The article noted there had been a "change in the winds blowing about mandatory minimum sentencing" from those on both sides of the aisle. It said Biden was among those who had changed. "Two years ago, Biden was cooperating with the Bush administration to support mandatory minimum sentences in federal anti-crime legislation."

The 1994 crime law called for a review of the cocaine sentencing policies by the U.S. Sentencing Commission, which determined that the sentencing gap between crack and powder cocaine was too large — a defendant would need to possess 100 times more powder cocaine than crack to be subject to the same sentence — and that the policies resulted in a racial disparity.

In 2008, Biden said the 100-to-1 ratio was "arbitrary, unnecessary, and unjust," and acknowledged that legislation he helped draft was "part of the problem that I have been trying to solve since then."

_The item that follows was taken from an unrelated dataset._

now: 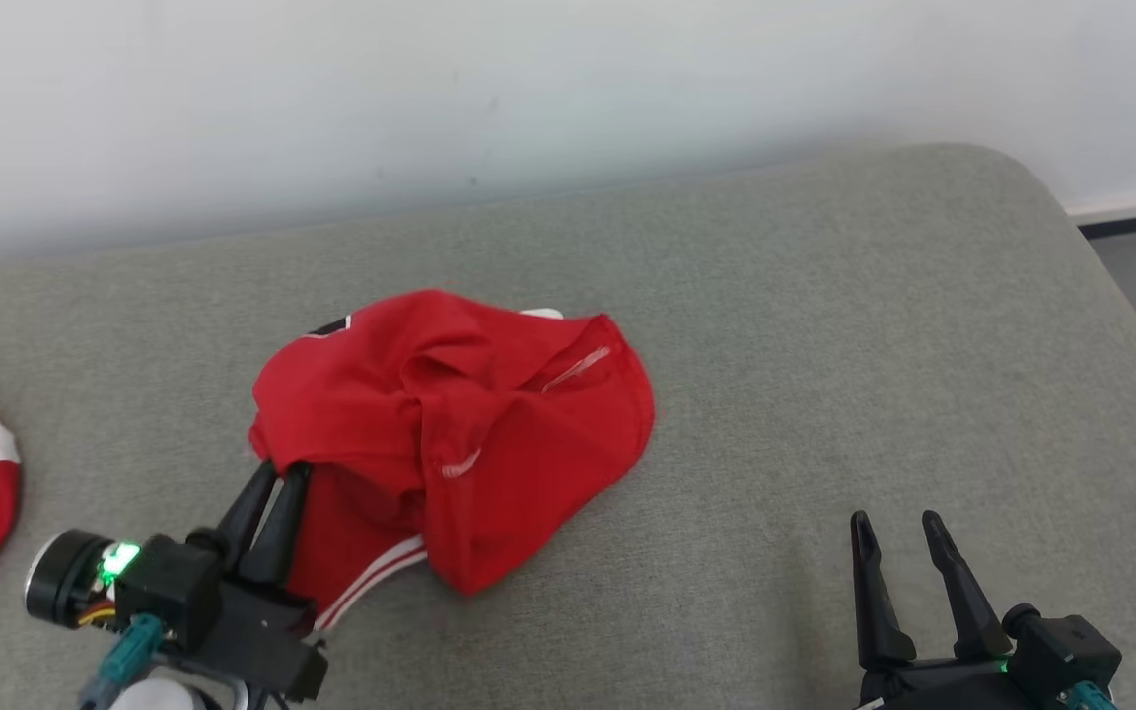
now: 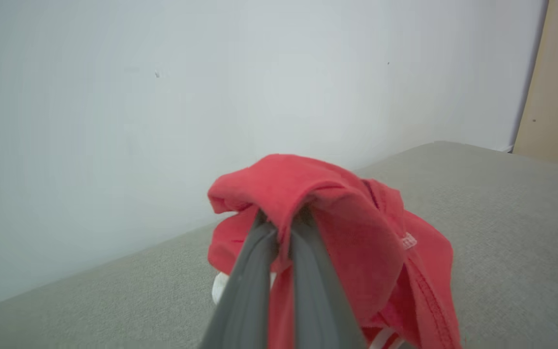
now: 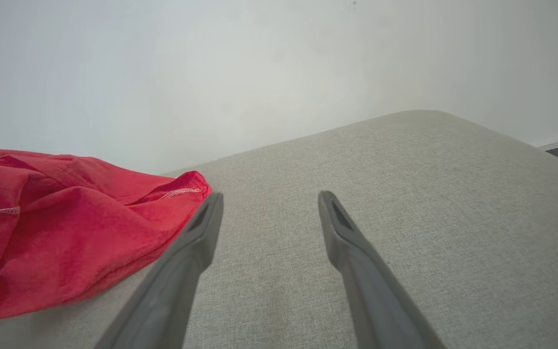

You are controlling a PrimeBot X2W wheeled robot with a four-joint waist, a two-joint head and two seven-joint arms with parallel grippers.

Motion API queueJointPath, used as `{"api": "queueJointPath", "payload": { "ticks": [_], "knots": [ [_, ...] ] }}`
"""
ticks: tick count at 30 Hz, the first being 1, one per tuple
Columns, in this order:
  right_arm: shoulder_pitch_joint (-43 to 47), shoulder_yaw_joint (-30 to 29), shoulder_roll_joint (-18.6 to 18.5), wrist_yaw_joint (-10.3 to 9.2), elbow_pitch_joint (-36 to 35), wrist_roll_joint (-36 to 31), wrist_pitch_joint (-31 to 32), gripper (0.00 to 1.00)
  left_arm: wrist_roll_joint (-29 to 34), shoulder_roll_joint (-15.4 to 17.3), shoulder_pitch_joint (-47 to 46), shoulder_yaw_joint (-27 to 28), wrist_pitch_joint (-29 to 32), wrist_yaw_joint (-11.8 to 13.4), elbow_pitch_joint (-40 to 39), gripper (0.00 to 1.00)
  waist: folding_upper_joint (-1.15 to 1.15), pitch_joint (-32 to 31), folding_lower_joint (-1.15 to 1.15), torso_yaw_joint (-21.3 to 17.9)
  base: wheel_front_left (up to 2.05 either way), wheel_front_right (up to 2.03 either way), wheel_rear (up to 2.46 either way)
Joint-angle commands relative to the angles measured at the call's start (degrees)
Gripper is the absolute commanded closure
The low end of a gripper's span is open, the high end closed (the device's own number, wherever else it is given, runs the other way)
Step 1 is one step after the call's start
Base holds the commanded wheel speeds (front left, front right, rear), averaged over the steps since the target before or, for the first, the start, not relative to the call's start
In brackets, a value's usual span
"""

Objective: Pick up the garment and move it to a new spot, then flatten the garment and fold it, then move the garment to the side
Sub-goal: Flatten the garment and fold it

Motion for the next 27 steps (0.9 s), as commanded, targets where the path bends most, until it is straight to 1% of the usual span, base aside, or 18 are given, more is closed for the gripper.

The sentencing gap was reduced in 2010 by the Fair Sentencing Act.

Biden: I didn't support more money to build state prisons. I was against it. We should be building rehab centers and not prisons.

Biden did support $6 billion in funding for state prison construction, but not the $10 billion that was part of the final bill. His campaign says the $4 billion difference is what he means when he says he "didn't support more money to build state prisons."

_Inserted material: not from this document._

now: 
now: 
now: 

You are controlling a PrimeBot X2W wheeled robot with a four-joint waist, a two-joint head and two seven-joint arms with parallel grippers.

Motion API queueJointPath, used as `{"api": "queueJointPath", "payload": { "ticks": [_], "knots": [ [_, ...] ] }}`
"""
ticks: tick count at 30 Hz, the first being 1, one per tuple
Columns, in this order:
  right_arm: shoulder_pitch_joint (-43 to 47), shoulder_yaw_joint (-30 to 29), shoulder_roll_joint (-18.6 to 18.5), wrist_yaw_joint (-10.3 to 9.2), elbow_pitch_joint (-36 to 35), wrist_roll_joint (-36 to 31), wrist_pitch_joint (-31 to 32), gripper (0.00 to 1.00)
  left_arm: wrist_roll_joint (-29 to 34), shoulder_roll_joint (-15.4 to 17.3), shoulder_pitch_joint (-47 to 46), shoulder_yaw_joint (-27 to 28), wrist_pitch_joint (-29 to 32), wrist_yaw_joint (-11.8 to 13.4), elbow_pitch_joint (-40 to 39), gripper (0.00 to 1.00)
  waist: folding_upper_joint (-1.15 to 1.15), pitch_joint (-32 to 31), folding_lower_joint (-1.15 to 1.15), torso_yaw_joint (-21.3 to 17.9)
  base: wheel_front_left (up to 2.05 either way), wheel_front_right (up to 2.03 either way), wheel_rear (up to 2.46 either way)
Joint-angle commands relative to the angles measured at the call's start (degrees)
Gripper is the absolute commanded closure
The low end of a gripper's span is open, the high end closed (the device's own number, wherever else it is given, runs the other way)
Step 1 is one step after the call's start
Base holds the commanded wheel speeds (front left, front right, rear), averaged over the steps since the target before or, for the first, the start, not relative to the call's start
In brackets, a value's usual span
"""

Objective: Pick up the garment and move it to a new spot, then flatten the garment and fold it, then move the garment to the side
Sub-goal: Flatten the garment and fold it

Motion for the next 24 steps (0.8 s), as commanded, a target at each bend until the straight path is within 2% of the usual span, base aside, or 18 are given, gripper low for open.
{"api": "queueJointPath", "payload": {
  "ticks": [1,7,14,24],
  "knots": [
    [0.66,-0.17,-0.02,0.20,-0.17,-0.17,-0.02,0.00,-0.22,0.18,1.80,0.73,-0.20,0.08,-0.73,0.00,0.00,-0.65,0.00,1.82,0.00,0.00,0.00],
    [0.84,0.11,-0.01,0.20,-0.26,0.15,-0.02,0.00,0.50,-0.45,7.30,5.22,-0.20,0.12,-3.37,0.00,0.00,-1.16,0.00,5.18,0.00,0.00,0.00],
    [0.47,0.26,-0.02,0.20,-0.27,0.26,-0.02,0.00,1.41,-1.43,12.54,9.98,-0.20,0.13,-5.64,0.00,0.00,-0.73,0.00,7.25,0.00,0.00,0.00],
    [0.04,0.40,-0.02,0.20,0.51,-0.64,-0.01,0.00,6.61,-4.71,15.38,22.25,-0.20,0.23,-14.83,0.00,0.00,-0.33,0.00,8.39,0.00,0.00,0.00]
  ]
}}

The prison funding also came with strings: It went to states that had "truth-in-sentencing" laws requiring that people convicted of violent crimes serve at least 85 percent of their sentences. According to the Department of Justice, 11 states adopted such laws in 1995 and three years later, 27 states and Washington, D.C., met the criteria for the prison construction grants.

This is one of the measures experts have cited in saying the 1994 legislation contributed to already increasing incarceration. "Although incarceration was already rising steadily before the crime bill, several of its provisions helped increase incarceration even further," experts with the Brennan Center said in 2016, citing the increase in federal crimes subject to the death penalty, the three-strikes provision and the incentive for states to make sure convicts served the vast majority of their sentences.

The authors said: "On their own, states passed three-strikes laws, enacted mandatory minimums, eliminated parole, and removed judicial discretion in sentencing. By dangling bonus dollars, the crime bill encouraged states to remain on their tough-on-crime course."